*** MATERIAL PROVIDED Section Begins ***
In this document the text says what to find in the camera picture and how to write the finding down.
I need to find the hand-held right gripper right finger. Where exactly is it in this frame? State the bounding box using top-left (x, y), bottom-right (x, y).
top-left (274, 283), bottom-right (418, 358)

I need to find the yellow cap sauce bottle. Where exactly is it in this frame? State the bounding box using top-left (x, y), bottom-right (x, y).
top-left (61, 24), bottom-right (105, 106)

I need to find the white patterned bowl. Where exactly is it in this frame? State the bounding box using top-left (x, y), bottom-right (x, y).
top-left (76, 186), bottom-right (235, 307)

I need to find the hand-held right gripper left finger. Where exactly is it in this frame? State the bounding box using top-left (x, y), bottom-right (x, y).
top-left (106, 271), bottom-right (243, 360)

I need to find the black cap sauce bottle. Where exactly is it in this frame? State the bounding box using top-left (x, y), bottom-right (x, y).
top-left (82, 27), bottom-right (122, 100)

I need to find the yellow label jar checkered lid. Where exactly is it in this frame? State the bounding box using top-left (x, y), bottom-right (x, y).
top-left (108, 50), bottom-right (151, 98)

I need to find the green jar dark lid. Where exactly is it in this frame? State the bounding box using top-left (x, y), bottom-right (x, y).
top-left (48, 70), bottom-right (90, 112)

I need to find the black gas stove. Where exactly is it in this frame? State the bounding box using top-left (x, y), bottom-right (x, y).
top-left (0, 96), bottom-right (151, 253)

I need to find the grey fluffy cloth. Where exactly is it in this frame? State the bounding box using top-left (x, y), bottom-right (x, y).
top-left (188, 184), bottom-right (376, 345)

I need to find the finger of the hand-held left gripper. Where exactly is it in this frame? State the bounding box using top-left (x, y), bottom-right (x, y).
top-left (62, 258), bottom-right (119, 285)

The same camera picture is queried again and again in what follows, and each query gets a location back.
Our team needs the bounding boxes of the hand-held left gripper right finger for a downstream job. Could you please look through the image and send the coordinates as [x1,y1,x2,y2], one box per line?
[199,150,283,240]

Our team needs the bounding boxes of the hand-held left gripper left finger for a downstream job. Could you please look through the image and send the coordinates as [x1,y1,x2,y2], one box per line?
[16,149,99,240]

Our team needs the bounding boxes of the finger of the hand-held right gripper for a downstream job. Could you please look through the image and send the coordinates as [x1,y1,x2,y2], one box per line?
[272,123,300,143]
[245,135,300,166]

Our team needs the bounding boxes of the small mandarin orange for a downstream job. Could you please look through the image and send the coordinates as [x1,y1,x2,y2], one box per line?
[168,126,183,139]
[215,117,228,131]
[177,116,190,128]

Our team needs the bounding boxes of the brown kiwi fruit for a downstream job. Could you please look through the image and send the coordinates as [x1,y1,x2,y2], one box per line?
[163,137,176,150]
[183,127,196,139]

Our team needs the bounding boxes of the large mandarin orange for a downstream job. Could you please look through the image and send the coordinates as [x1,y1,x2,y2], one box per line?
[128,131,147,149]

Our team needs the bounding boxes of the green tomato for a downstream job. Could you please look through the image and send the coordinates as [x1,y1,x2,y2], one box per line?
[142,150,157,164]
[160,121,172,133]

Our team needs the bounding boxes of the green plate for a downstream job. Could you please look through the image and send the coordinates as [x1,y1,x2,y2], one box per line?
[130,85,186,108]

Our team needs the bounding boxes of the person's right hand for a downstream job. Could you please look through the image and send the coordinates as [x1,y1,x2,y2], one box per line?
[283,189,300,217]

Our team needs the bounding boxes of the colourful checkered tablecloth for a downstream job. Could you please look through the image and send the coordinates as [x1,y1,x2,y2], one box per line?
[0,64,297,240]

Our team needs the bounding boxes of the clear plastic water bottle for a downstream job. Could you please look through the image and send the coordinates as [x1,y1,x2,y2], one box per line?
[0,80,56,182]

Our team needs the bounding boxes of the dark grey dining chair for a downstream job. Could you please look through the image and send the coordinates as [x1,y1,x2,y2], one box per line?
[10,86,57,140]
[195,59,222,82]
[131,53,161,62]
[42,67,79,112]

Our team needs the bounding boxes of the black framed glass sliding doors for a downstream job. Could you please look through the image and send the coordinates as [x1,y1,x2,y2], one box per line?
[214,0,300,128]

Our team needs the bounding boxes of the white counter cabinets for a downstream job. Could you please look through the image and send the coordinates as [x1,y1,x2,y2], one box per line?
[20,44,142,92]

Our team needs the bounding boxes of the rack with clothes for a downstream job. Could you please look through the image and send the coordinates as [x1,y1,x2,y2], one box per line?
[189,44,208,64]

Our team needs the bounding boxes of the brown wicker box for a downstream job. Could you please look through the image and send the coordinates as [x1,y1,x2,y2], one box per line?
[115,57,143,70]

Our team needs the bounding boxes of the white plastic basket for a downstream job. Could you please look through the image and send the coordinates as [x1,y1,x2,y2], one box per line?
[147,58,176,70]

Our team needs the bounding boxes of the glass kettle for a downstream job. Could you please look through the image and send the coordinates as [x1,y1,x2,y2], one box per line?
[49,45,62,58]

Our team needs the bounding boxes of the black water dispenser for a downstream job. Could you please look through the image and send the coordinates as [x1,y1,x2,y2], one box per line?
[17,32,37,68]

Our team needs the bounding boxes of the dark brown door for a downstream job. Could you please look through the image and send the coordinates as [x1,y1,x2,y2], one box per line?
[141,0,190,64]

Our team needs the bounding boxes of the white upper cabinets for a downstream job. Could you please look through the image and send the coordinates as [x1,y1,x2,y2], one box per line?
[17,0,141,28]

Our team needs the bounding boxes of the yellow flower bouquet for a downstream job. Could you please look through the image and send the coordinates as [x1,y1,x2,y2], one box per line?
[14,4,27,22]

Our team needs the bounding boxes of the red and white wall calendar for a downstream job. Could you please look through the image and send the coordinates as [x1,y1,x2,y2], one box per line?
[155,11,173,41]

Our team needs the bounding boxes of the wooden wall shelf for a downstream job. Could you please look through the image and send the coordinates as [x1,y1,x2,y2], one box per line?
*** MATERIAL PROVIDED Section Ends ***
EXERCISE
Answer with nothing but the count of lines in the entries that hold the word "picture".

TASK SOLUTION
2